The operating system interprets this to mean that the rest of the line
is the name of an executable that can interpret the script. Guile,
however, interprets these characters as the beginning of a multi-line
comment, terminated by the characters @samp{!#} on a line by themselves.
(This is an extension to the syntax described in R5RS, added to support
shell scripts.)
@item
Immediately after those two characters must come the full pathname to
the Guile interpreter. On most systems, this would be
@samp{/usr/local/bin/guile}.
@item
Then must come a space, followed by a command-line argument to pass to
Guile; this should be @samp{-s}. This switch tells Guile to run a
script, instead of soliciting the user for input from the terminal.
There are more elaborate things one can do here; see @ref{The Meta
Switch}.
@item
Follow this with a newline.
@item
The second line of the script should contain only the characters
@samp{!#} --- just like the top of the file, but reversed. The
operating system never reads this far, but Guile treats this as the end
of the comment begun on the first line by the @samp{#!} characters.
@item
The rest of the file should be a Scheme program.
@end itemize
Guile reads the program, evaluating expressions in the order that they
appear. Upon reaching the end of the file, Guile exits.
@node Invoking Guile
@subsection Invoking Guile
Here we describe Guile's command-line processing in detail. Guile
processes its arguments from left to right, recognizing the switches
described below. For examples, see @ref{Scripting Examples}.
@table @code
@item -s @var{script} @var{arg...}
Read and evaluate Scheme source code from the file @var{script}, as the
@code{load} function would. After loading @var{script}, exit. Any
command-line arguments @var{arg...} following @var{script} become the
script's arguments; the @code{command-line} function returns a list of
strings of the form @code{(@var{script} @var{arg...})}.
@item -c @var{expr} @var{arg...}
Evaluate @var{expr} as Scheme code, and then exit. Any command-line
arguments @var{arg...} following @var{expr} become command-line arguments; the
@code{command-line} function returns a list of strings of the form
@code{(@var{guile} @var{arg...})}, where @var{guile} is the path of the
Guile executable.
@item -- @var{arg...}
Run interactively, prompting the user for expressions and evaluating
them. Any command-line arguments @var{arg...} following the @code{--}
become command-line arguments for the interactive session; the
@code{command-line} function returns a list of strings of the form
@code{(@var{guile} @var{arg...})}, where @var{guile} is the path of the
Guile executable.
@item -l @var{file}
Load Scheme source code from @var{file}, and continue processing the
command line.
@item -e @var{function}
Make @var{function} the @dfn{entry point} of the script. After loading
the script file (with @code{-s}) or evaluating the expression (with
@code{-c}), apply @var{function} to a list containing the program name
and the command-line arguments --- the list provided by the
@code{command-line} function.
A @code{-e} switch can appear anywhere in the argument list, but Guile
always invokes the @var{function} as the @emph{last} action it performs.

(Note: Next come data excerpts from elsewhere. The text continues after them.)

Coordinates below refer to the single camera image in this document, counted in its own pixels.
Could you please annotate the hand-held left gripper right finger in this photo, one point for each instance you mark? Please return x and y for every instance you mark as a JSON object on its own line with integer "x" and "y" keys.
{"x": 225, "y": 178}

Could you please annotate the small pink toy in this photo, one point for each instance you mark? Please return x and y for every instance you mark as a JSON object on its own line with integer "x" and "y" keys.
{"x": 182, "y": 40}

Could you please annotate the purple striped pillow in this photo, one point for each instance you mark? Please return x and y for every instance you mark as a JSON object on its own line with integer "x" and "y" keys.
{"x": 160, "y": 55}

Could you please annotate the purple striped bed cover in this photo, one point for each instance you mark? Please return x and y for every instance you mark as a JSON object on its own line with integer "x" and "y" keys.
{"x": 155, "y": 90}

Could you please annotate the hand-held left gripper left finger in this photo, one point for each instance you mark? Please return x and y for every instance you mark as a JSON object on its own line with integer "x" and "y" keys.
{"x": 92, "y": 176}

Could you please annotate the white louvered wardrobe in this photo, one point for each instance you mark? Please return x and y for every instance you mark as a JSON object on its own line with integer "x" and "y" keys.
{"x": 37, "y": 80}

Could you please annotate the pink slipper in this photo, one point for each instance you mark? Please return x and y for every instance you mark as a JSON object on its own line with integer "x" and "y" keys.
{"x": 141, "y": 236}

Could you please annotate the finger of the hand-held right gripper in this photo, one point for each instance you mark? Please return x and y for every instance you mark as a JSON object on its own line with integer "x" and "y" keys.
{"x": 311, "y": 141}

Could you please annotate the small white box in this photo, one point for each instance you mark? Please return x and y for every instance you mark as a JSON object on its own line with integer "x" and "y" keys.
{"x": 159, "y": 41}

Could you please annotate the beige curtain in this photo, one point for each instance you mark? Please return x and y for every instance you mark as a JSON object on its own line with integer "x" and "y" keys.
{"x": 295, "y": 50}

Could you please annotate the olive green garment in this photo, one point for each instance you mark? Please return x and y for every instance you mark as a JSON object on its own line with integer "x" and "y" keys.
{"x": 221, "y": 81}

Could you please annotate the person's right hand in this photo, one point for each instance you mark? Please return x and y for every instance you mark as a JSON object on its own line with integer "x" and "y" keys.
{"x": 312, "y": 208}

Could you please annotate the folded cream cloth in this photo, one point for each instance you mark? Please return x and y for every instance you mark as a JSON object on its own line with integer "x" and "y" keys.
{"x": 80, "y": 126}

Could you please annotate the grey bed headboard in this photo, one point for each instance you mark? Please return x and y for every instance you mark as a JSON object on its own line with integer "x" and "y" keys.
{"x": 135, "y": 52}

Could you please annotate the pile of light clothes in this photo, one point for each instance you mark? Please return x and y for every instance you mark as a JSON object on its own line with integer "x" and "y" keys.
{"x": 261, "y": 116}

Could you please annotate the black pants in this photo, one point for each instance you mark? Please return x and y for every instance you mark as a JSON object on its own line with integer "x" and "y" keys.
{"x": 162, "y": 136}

This is weird, but because of the way script invocation works under
POSIX, the @code{-s} option must always come last in the list.
The @var{function} is most often a simple symbol that names a function
that is defined in the script. It can also be of the form @code{(@@
@var{module-name} @var{symbol})} and in that case, the symbol is
looked up in the module named @var{module-name}.
@xref{Scripting Examples}.
@item -ds
Treat a final @code{-s} option as if it occurred at this point in the
command line; load the script here.
This switch is necessary because, although the POSIX script invocation
mechanism effectively requires the @code{-s} option to appear last, the
programmer may well want to run the script before other actions
requested on the command line. For examples, see @ref{Scripting
Examples}.
@item \
Read more command-line arguments, starting from the second line of the
script file. @xref{The Meta Switch}.
@item --emacs
Assume Guile is running as an inferior process of Emacs, and use a
special protocol to communicate with Emacs's Guile interaction mode.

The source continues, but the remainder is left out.